• _Information provided_:
☆ ☆ ☆

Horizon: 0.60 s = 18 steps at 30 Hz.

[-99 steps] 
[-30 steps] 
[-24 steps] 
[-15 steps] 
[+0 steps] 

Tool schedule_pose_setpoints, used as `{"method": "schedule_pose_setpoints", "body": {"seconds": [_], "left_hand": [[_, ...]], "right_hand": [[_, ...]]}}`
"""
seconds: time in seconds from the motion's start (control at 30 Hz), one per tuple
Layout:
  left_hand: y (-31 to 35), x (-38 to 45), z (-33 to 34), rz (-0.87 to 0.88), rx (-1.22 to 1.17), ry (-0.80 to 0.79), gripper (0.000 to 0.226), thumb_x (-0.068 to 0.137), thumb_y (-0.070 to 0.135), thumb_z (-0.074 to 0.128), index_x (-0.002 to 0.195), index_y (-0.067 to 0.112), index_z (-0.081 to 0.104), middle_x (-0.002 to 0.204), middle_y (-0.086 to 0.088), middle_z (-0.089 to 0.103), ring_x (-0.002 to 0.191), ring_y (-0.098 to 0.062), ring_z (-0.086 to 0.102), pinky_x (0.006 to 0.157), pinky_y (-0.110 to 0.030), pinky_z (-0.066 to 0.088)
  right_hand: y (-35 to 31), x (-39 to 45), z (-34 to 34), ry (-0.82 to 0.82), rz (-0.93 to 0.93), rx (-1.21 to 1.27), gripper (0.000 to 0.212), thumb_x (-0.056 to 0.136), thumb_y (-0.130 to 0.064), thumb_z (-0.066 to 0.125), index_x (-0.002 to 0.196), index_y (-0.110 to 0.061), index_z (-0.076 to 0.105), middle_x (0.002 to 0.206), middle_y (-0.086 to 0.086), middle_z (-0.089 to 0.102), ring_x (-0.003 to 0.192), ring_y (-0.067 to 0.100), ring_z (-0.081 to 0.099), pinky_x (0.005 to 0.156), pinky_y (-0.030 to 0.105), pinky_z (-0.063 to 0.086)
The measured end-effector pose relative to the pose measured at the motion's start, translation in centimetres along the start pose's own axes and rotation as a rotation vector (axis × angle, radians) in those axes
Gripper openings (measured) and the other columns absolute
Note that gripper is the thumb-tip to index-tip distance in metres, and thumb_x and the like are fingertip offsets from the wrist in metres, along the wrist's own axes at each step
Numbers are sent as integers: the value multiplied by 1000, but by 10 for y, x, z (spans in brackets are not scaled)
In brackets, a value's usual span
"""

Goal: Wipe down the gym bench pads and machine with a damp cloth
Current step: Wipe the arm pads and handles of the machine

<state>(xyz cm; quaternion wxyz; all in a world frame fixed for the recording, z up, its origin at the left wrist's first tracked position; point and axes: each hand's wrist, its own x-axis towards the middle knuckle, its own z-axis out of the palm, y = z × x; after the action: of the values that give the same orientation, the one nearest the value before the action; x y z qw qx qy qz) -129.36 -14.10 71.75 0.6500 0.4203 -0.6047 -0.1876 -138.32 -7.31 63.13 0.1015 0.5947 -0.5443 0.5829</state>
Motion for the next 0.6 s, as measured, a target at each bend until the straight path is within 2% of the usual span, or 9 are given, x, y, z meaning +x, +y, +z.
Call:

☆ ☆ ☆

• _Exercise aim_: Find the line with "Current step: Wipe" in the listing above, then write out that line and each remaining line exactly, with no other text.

• _Result for this task_:
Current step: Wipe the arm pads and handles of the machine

<state>(xyz cm; quaternion wxyz; all in a world frame fixed for the recording, z up, its origin at the left wrist's first tracked position; point and axes: each hand's wrist, its own x-axis towards the middle knuckle, its own z-axis out of the palm, y = z × x; after the action: of the values that give the same orientation, the one nearest the value before the action; x y z qw qx qy qz) -129.36 -14.10 71.75 0.6500 0.4203 -0.6047 -0.1876 -138.32 -7.31 63.13 0.1015 0.5947 -0.5443 0.5829</state>
Motion for the next 0.6 s, as measured, a target at each bend until the straight path is within 2% of the usual span, or 9 are given, x, y, z meaning +x, +y, +z.
Call:

The exercise ends with this answer.